Notwithstanding the few Almajiri people who overcame poverty and are doing well to some extent, as Hoechner (2015) has opined, due to the obvious lack of political will and poor economy in northern Nigeria, the likelihood for the Almajiri people to escape poverty and have a successful and bright future is very limited. Inusa4 and Sirajo5 are also my Almajiri friends from childhood; neither of them have memorized all parts of the Qur’an for more than two decades now, and they have not made significant progress in studying Western knowledge. The former, a bit responsible, works as a bus conductor earning less than $25 monthly to support his one wife and six children. The latter has the worst case scenario; he is a drug addict with very little likelihood to make any meaning of his life, whose own relatives have abandoned him for years without wanting to even hear how his life goes.

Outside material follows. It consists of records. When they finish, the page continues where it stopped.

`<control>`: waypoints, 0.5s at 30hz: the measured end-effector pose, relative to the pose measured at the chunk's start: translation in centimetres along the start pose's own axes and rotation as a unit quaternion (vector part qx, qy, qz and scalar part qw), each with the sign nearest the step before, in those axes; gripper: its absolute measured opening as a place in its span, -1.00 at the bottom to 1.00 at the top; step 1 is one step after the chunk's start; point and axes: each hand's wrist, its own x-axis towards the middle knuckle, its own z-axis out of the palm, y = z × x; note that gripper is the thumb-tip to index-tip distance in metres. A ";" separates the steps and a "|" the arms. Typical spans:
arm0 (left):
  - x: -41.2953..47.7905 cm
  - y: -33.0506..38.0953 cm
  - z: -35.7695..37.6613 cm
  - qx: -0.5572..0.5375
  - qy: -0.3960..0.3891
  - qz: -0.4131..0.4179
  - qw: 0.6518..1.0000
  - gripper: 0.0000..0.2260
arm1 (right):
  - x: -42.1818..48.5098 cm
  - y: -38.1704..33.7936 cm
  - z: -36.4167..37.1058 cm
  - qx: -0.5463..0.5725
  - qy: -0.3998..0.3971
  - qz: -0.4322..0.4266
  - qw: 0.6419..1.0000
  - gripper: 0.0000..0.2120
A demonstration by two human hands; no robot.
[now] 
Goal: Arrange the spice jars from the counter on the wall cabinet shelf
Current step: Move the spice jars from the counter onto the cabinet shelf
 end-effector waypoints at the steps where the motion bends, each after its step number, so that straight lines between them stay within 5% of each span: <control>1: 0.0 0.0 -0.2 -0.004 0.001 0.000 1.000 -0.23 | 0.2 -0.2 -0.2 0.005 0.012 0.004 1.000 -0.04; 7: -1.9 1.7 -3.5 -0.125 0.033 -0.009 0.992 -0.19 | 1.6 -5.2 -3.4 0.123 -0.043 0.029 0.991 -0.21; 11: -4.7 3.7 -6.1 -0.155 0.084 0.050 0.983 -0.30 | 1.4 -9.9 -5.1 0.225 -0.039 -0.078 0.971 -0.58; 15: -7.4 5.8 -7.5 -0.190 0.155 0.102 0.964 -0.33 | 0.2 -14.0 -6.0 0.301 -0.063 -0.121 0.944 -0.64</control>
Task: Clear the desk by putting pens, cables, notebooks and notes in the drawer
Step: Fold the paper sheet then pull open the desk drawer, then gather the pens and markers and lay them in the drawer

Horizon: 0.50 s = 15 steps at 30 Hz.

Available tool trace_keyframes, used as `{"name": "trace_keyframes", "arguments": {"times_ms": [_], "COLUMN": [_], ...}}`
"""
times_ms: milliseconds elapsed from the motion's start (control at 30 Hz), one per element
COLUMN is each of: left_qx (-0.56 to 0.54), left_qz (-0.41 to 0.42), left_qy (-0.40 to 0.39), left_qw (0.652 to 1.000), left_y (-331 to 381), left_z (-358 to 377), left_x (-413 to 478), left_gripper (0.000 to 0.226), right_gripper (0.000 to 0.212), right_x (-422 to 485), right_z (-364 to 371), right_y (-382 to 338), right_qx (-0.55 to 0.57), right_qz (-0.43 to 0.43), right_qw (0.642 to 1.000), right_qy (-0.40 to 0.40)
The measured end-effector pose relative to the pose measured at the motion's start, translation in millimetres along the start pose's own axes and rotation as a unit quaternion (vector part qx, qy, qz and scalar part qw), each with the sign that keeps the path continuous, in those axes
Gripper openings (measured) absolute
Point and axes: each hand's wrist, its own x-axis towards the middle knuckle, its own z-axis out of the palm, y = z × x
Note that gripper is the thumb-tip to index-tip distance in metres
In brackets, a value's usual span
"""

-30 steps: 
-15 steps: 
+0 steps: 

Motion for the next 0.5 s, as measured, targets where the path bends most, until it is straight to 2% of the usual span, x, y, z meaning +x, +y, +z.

From the outset I knew that a feasible solution would have to come to terms with the fact that the present-day practice of Almajiri is perceived as a viable and attractive form of education by the people who both believe in and are victimized by it.

Perceived Advantages and Impact of Almajiranci

While critics regard Almajiranci as a throwback to “backward” tradition to the poor families in northern Nigeria who practice it, it is an alternative to the so-called modern education system in which they have lost all confidence. Khalid (2013) made known during a presentation delivered at the Nigerian National Symposium on Almajiri Education that the traditional and religious Almajiri schools are the preferable choice for many traditional Muslim Hausa/Fulani societies for several reasons. First, the flexibility in their timetable makes it suitable for rural communities that rely solely on agriculture as occupation and also allows every student to progress at his own pace. Further, the multiple entry points of the traditional Almajiri schools allow parents to enroll their children anytime they wish, scheduling their children’s enrollment around seasonal agricultural activities, unlike the formal schools that have single entry points at the beginning of the academic year. Dr. Khalid also noted that the schools’ egalitarian outlook and affordability (incurring zero or very few costs for school fees, uniforms, texts and notebooks, feeding and transport money, etc.) are also extremely attractive to parents, since they can barely afford such expenses. Above all, these schools do not prevent children from partaking in their traditional occupations as the formal schools would.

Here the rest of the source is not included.